Gregory Wilcox, president of Winston Engineering, has tested the technology at wastewater treatment plants and composting facilities.

One recent trial entailed setting up the system 10 feet downwind from shredded, rotting yard waste with pungent ammonia and organic acid odors.  During the 30-minute test run, overall odor was reduced significantly, and the ammonia smell was eliminated altogether.

“What we found somewhat unique is that this process uses chemicals approved as organic; so even if sprayed on compost it will not jeopardize the final product’s organic status,” Wilcox says.

Two big questions for operators looking to squash odors is, what’s the difference between masking them and eliminating them? And do both approaches have value? Here’s what to consider in reaching a verdict:

Masking involves covering up the smell with a fragrance, usually a chemical that blocks the olfactory receptors in the nose, but it does not address the source of the odor.

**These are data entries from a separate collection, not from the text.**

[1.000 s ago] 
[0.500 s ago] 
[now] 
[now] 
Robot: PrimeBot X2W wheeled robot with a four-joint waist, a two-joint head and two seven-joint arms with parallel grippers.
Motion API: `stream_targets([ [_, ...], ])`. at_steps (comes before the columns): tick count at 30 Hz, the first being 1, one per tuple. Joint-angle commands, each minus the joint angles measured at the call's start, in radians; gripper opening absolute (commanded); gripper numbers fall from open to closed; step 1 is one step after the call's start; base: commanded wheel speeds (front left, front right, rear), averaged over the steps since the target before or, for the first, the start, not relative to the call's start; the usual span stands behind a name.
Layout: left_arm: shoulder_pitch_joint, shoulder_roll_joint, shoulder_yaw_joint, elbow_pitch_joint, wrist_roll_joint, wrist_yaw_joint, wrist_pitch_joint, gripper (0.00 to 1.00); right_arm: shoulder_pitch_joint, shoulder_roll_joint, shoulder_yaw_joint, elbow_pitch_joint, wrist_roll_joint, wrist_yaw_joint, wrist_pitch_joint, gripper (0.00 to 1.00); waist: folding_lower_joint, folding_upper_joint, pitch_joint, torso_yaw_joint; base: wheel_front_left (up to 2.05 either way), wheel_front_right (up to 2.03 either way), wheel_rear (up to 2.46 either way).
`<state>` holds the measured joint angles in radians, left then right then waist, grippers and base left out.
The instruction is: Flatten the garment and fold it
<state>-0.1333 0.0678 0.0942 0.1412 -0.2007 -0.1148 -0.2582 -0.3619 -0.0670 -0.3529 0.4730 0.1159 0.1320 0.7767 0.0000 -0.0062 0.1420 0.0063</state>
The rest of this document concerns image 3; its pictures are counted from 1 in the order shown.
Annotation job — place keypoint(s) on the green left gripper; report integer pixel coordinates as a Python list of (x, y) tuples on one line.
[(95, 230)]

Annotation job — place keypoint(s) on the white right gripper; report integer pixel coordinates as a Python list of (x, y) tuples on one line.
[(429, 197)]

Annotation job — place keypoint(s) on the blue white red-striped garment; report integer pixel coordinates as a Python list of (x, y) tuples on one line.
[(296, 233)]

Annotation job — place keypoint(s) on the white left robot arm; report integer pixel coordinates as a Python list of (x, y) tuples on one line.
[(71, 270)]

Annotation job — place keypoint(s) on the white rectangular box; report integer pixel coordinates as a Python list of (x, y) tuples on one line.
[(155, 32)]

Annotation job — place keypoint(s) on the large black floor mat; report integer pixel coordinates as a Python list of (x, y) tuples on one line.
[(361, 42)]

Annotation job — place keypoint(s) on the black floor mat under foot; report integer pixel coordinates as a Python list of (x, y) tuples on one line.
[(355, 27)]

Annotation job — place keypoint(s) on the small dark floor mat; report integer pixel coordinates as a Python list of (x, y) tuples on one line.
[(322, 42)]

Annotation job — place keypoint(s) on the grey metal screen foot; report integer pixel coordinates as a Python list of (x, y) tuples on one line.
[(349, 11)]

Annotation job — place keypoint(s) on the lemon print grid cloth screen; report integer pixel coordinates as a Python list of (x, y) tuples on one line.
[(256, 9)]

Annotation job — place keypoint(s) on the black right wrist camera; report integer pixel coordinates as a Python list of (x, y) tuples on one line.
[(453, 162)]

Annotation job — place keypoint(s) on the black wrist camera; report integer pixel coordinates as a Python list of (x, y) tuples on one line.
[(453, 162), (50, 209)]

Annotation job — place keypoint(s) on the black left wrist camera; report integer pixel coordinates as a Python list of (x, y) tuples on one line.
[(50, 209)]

Key advantages of odor masking are it’s immediate; there are multiple options; and those options can be tailored to specific end users. But because they do not remove the source, the odor remains.

Tyler Williams, director of Scientific Services at PathoSans, cautions that smell can be an important defense mechanism.  

“Masking agents can block dangerous odors, exposing someone to [toxic] gases, possibly causing allergic reactions or respiratory issues in some individuals,” he says.

Odor elimination is a much more engineered approach. Examples are chemical treatments to destroy odors; ventilation to capture and remove them; and prevention through cleaning programs and moisture control.

Odor elimination is a long-lasting solution; it improves air quality; and it handles large-scale applications. But it’s a time-consuming endeavor, Williams says.

It requires investments to understand what the odor is, where it is coming from, and what combination of technologies will best remove it.

“All in all, it makes sense that both approaches exist. But for a true solution, odor elimination is always preferred,” he says.